(Sanaa) – Le gouvernement du Yémen n’a pas donné suite aux promesses de prendre des mesures décisives afin de garantir la justice pour les violations passées des droits humains, a déclaré Human Rights Watch aujourd'hui dans son Rapport mondial 2015. Le gouvernement devrait également adopter une loi pour mettre fin au mariage des enfants ainsi qu’aux mutilations génitales féminines, et réformer les lois qui sont discriminatoires à l'égard des femmes.
Le président Abdu Rabu Mansour Hadi et les membres de son gouvernement ont démissionné le 22 janvier 2015, après que les insurgés houthistes eurent pris le contrôle de facto de la capitale, Sanaa, mais le Parlement n'a pas encore accepté leur démission.
Hadi n'a pas pris les mesures nécessaires pour que son prédécesseur Ali Abdallah Saleh, au pouvoir pendant 33 ans, ainsi que ses collaborateurs, rendent des comptes pour leurs crimes. Ils ont obtenu l'immunité contre les poursuites de la part du parlement du Yémen en 2012. Le président Hadi avait promis d'adopter une loi de justice transitionnelle, de nommer une commission d'enquête sur les exactions commises par le gouvernement au cours du soulèvement de 2011 et de créer d'autres mécanismes afin d’assurer que la justice soit rendue pour les violations passées ou de prévenir de futures violations.

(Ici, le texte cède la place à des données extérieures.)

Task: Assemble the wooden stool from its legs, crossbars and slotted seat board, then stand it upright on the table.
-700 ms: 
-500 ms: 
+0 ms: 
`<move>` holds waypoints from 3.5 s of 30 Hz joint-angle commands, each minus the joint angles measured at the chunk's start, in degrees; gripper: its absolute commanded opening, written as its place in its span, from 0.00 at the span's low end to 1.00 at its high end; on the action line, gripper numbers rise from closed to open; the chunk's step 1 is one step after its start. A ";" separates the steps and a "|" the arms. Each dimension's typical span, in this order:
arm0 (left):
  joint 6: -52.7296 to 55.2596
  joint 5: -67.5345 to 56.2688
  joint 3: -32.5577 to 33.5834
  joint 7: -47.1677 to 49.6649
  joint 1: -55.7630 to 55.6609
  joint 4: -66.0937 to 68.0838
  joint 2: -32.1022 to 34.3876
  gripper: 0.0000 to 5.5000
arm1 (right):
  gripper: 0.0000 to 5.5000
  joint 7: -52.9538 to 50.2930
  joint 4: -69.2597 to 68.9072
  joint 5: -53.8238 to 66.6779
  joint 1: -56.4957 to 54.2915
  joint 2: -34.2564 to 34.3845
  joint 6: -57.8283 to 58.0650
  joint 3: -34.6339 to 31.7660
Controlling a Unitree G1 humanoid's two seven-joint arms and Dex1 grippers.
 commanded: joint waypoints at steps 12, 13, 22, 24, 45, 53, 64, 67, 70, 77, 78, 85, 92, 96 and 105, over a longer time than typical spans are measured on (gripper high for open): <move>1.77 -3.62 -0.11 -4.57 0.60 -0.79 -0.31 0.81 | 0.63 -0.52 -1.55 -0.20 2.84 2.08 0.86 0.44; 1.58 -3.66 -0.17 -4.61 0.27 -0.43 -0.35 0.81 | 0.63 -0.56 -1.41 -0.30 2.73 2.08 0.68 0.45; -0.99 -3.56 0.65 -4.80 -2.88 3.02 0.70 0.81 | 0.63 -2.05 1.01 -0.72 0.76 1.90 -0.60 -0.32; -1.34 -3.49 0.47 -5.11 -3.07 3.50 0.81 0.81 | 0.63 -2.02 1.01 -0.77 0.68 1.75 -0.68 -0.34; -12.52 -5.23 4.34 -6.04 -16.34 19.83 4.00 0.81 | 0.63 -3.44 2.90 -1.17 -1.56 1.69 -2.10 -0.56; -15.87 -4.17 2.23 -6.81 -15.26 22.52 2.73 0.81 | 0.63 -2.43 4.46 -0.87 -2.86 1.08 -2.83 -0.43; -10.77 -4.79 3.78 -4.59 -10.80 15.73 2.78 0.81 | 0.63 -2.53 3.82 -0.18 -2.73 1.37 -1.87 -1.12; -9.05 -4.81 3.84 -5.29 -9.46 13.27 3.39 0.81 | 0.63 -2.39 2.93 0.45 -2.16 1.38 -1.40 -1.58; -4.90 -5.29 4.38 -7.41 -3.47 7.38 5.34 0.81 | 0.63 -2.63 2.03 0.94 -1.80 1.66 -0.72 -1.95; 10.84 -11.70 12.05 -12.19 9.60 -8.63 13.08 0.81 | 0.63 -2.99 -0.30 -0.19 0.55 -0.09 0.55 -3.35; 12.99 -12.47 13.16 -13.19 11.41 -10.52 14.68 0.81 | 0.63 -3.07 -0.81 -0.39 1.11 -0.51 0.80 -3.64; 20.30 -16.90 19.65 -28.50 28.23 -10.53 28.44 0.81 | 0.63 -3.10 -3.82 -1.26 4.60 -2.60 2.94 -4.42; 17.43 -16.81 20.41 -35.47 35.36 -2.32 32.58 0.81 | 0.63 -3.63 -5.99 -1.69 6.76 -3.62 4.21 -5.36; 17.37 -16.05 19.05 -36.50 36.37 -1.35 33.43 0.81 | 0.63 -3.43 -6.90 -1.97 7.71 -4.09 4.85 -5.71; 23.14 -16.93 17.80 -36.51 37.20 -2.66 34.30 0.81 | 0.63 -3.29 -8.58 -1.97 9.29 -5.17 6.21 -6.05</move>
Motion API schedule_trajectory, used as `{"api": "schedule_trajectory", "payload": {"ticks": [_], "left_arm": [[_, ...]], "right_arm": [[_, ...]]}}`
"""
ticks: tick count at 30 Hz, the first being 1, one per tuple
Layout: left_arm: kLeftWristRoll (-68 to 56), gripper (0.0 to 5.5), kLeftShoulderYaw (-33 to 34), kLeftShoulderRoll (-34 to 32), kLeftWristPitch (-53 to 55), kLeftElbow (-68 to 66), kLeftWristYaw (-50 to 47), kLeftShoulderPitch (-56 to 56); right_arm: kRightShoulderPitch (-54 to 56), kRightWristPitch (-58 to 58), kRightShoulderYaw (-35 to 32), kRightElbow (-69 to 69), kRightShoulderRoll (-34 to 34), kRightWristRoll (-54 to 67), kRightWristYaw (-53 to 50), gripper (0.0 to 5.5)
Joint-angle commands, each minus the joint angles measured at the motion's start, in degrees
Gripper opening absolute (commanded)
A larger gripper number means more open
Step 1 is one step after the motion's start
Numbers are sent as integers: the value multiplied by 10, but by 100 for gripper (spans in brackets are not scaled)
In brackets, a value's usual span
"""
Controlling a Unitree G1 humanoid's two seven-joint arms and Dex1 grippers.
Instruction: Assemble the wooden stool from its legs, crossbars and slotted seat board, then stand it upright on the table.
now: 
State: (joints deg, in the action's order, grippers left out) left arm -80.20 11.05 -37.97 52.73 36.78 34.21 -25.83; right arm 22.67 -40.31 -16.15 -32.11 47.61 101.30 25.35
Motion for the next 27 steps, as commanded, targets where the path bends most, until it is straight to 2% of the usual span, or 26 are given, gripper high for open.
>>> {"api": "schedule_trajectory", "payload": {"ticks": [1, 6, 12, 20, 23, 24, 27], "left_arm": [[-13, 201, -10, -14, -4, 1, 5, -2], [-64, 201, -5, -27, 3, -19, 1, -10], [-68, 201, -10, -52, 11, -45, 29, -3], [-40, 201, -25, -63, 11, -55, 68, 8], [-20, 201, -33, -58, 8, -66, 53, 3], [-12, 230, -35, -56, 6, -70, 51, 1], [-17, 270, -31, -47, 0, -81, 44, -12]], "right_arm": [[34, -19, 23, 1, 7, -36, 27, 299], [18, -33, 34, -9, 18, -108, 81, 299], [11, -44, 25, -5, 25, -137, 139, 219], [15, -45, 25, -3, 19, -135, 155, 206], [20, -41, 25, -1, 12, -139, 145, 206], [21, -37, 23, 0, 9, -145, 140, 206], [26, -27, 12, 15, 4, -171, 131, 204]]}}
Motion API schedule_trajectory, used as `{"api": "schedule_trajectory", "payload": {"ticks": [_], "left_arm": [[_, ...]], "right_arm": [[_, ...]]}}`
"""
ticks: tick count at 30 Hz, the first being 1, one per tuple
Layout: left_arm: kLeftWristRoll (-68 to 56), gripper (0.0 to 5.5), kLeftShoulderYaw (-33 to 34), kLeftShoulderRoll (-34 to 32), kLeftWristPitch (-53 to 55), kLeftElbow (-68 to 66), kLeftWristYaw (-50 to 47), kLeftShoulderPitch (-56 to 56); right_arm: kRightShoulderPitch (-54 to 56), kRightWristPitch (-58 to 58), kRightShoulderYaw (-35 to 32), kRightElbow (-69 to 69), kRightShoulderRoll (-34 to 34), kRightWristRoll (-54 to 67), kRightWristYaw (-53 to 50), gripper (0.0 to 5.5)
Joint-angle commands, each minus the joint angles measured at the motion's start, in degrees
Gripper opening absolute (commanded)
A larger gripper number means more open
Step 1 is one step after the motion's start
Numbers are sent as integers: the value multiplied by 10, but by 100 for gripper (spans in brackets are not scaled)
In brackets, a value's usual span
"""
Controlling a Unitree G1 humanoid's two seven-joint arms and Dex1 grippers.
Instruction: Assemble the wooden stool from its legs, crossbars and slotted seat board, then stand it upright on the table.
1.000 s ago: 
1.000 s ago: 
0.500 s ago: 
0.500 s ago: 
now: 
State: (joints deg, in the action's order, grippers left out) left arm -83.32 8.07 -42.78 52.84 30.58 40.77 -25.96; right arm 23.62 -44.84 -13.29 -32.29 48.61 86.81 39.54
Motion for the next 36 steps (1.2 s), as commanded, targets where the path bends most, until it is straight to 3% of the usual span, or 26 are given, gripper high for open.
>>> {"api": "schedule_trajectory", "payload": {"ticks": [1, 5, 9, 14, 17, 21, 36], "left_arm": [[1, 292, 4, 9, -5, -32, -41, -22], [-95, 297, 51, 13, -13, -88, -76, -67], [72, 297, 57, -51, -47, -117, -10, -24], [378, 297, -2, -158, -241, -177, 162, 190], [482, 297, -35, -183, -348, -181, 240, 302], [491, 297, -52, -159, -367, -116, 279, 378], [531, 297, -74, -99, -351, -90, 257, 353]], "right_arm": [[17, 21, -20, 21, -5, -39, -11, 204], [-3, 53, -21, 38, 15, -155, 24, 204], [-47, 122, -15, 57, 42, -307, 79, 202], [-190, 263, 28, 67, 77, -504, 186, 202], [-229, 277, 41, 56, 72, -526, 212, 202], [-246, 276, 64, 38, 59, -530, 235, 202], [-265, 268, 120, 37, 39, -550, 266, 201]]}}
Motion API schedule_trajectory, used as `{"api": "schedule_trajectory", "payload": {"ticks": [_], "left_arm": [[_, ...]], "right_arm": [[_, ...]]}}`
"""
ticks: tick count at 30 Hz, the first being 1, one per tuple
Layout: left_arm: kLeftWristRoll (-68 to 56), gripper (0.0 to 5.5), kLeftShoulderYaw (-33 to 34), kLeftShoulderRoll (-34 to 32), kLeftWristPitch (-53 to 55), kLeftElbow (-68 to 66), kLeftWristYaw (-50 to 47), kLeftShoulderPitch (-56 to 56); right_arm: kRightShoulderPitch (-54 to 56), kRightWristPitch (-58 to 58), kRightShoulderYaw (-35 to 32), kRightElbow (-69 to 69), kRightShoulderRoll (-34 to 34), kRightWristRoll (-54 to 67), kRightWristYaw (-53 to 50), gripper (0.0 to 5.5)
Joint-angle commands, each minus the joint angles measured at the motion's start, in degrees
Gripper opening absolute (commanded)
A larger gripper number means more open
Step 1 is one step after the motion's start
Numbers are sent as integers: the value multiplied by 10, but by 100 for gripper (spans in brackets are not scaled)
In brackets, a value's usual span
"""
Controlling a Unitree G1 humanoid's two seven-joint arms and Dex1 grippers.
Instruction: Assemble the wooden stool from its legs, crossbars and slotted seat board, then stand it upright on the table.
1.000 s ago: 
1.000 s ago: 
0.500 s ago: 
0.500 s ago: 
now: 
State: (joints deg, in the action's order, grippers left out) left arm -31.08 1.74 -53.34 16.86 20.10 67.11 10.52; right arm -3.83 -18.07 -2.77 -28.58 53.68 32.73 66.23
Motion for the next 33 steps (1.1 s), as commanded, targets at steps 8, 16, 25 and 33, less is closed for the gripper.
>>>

« Le gouvernement yéménite a ignoré les appels des personnes à la justice pour les violations graves et généralisées des droits humains perpétrées sous le régime du président Saleh », a déclaré Joe Stork, directeur adjoint de la division Moyen-Orient et Afrique du Nordh. « Le gouvernement devrait tenir compte de ces appels, rompre avec la longue pratique de l'indifférence à la violence et garantir l’obligation de rendre des comptes. »
Cette 25e édition annuelle du Rapport mondial de Human Rights Watch, dont la version anglaise comprend 656 pages (et la version abrégée en français 186 pages), examine les pratiques en matière de droits humains dans plus de 90 pays. Dans son introduction, le directeur exécutif Kenneth Roth invite les gouvernements du monde à reconnaître que les droits humains constituent un repère moral efficace lors de périodes agitées, et que les violations de ces droits risquent de déclencher ou d’aggraver de graves problèmes sécuritaires. Les avantages à court terme obtenus en portant atteinte aux valeurs fondamentales que sont la liberté et la non-discrimination compensent rarement le coût à long terme de telles violations.
Un processus de dialogue national qui a duré dix mois et s’est achevé en janvier 2014 a produit des centaines de recommandations en faveur de réformes juridiques et autres, notamment des appels à la création d'une institution nationale des droits humains et l'adoption d'une loi sur la justice transitionnelle afin de traiter la question de l’obligation de rendre des comptes pour les violations passées des droits humains. Pourtant, à la fin de l'année, le gouvernement n’avait encore pris aucune mesure significative pour promouvoir cette obligation, ou autres recommandations émises par le dialogue national au sujet de l'égalité des femmes, de la non-discrimination et de la violence contre les femmes. Un comité chargé de rédiger une nouvelle constitution a commencé à travailler en avril, mais il n’avait pas encore publié de projet à la fin de l'année. Un projet de loi sur les droits des enfants soumis au cabinet en avril – qui interdirait le mariage des enfants et la pratique des mutilations génitales féminines – n’avait toujours pas été approuvé.
Il y a eu des combats considérables à travers le Yémen en 2014. Au mois de mai dans le sud, les forces gouvernementales ont lancé une offensive militaire contre le groupe armé islamiste Al-Qaïda dans la péninsule arabique (AQPA). Dans le nord, l'armée a affronté des combattants appartenant à l’Ansar Allah, le mouvement chiite houthiste basé dans le nord, qui a pris le contrôle de la capitale du Yémen, Sanaa, en septembre. Les États-Unis ont poursuivi leur campagne de drones contre des membres présumés d'AQPA et ont persisté dans leur refus de publier des informations de base sur les attaques.
Les affrontements à travers le pays ont donné lieu à des attaques contre les civils, les écoles et les hôpitaux, en violation du droit international. Les forces de l'État et les groupes rebelles ont endommagé ou détruit au moins 41 écoles et en ont occupé au moins six autres. Plus de 30 autres écoles ont été fermées parce qu'elles servaient à abriter des familles qui avaient fui les affrontements à proximité de leurs maisons.